▶ TASK GOAL
The string "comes" may appear in lines of the listing. Report each line where it does.

▶ PROVIDED ENTRIES
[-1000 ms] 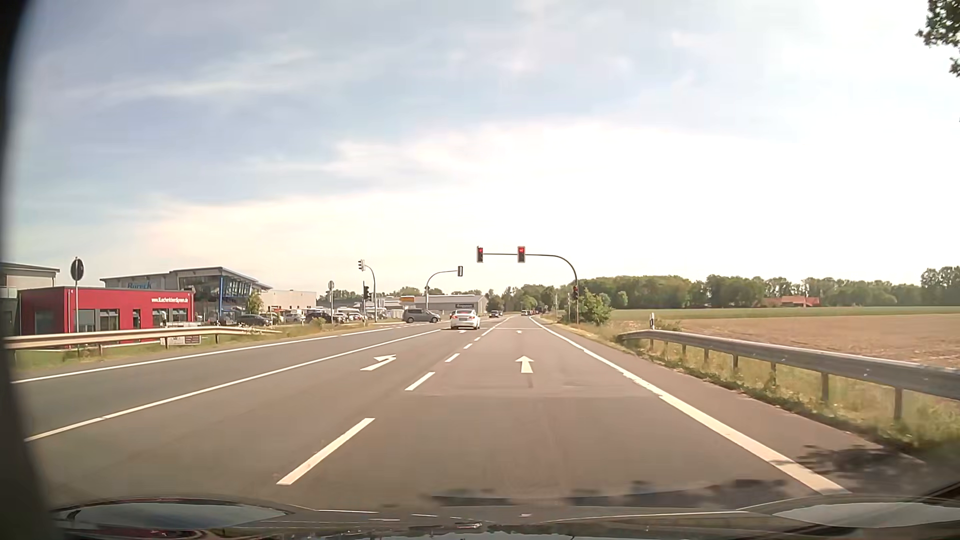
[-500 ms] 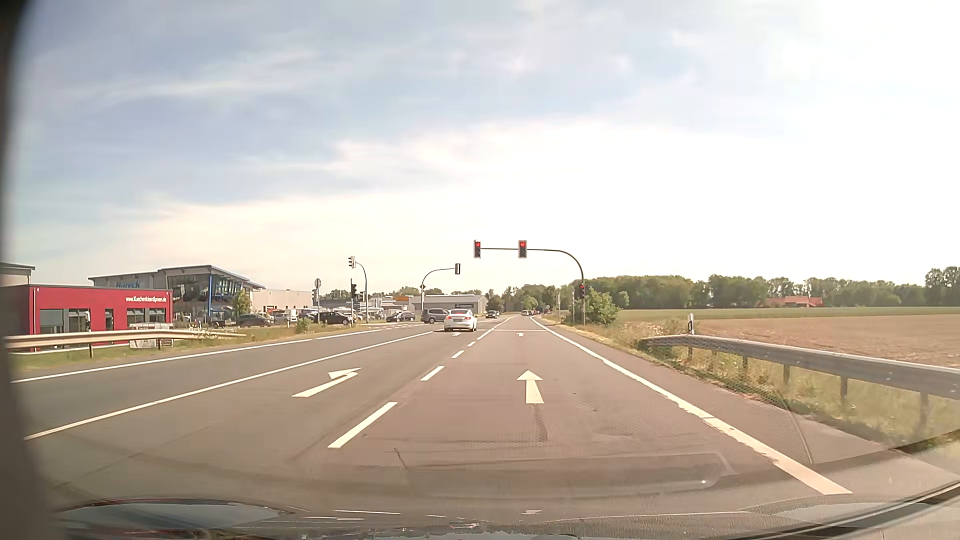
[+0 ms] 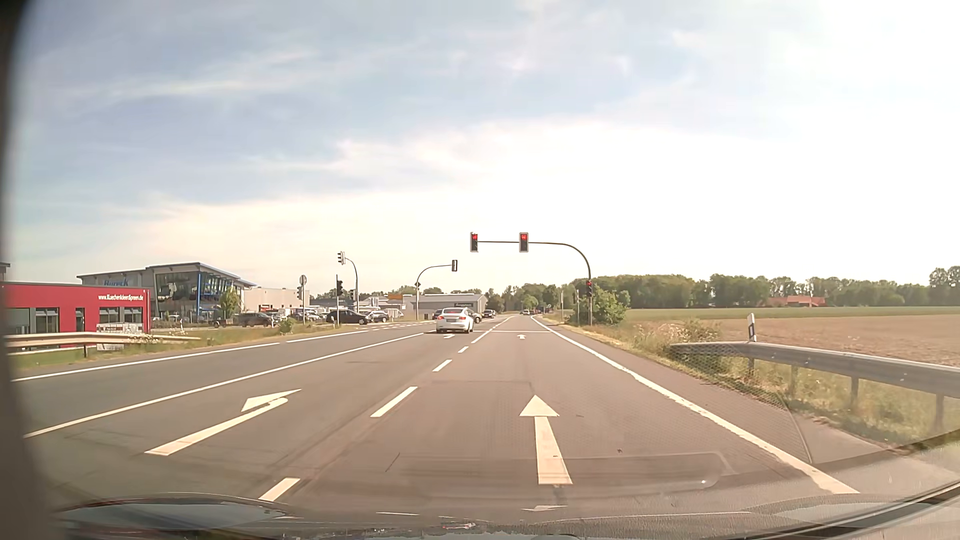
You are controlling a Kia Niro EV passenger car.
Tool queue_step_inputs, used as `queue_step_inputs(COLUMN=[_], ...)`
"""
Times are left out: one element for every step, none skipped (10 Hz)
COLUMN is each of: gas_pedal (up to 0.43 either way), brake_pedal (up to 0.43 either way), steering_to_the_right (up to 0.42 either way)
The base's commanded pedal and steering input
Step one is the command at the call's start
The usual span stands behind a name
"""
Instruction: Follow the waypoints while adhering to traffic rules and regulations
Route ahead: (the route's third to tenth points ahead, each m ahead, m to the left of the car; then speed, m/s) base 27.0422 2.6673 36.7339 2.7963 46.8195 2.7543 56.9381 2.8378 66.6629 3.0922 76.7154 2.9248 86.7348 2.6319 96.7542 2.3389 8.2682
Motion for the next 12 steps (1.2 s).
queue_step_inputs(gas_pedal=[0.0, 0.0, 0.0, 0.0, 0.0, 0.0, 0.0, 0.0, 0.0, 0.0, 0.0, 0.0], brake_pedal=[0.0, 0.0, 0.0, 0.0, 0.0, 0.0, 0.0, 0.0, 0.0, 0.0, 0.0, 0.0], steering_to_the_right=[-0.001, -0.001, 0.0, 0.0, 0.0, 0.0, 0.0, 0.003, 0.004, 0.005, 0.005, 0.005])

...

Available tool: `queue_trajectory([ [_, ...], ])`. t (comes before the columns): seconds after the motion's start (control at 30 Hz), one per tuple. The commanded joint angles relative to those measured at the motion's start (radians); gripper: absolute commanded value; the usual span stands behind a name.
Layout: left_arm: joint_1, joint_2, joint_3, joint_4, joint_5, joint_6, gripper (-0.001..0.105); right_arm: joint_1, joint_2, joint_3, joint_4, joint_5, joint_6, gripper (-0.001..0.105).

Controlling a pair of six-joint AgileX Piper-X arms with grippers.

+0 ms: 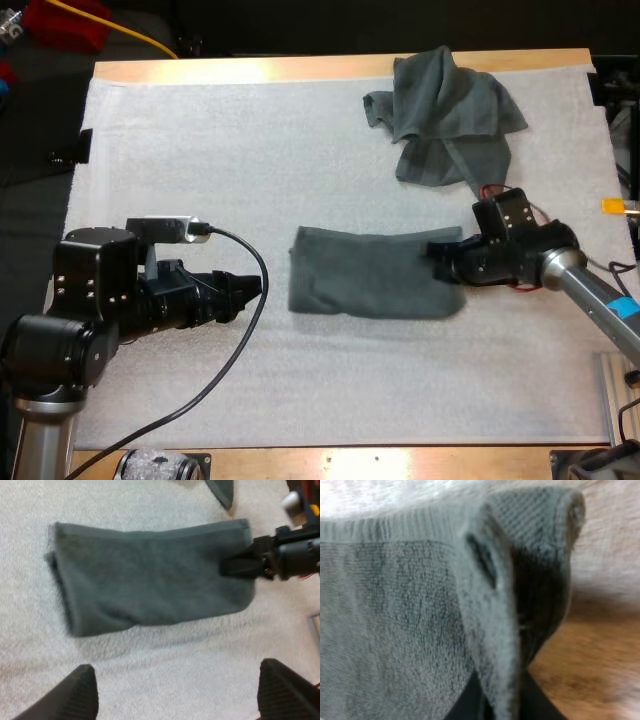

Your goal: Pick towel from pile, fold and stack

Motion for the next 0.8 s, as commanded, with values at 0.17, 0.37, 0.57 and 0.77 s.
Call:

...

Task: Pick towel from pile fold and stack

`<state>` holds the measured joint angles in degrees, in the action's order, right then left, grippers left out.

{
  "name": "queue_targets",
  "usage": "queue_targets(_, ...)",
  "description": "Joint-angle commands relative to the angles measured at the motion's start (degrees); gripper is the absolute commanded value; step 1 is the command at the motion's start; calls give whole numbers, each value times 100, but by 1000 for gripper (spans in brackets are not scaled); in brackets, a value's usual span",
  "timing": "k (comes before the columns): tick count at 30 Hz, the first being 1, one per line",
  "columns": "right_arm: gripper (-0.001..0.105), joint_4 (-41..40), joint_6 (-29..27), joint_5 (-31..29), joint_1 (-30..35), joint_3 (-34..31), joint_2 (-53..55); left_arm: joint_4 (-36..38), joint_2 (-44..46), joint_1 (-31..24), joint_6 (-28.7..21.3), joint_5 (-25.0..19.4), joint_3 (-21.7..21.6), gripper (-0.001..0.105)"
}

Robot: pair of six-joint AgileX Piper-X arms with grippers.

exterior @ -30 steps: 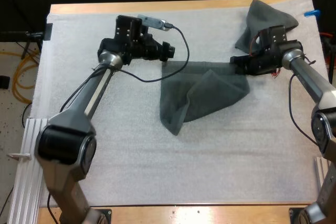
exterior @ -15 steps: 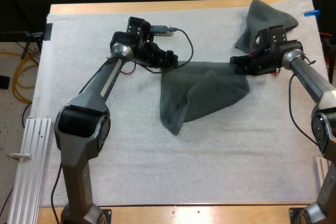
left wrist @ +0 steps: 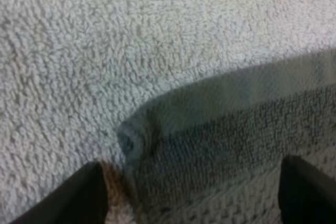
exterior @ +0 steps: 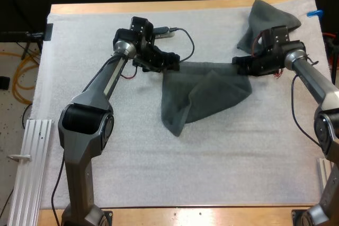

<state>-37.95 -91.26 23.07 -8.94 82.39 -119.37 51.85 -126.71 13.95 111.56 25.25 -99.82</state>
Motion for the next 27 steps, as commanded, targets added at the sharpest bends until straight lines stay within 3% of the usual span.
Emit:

▶ TASK RESPONSE
Available tool: `queue_trajectory([ [_, ...], ])`. t (comes before the columns): seconds after the motion's start (control at 30 Hz), one per tuple. The commanded joint angles relative to those measured at the motion's start (radians); gripper: absolute commanded value; the usual span stands behind a name.
  "timing": "k (comes before the columns): tick count at 30 Hz, the first being 1, one per line",

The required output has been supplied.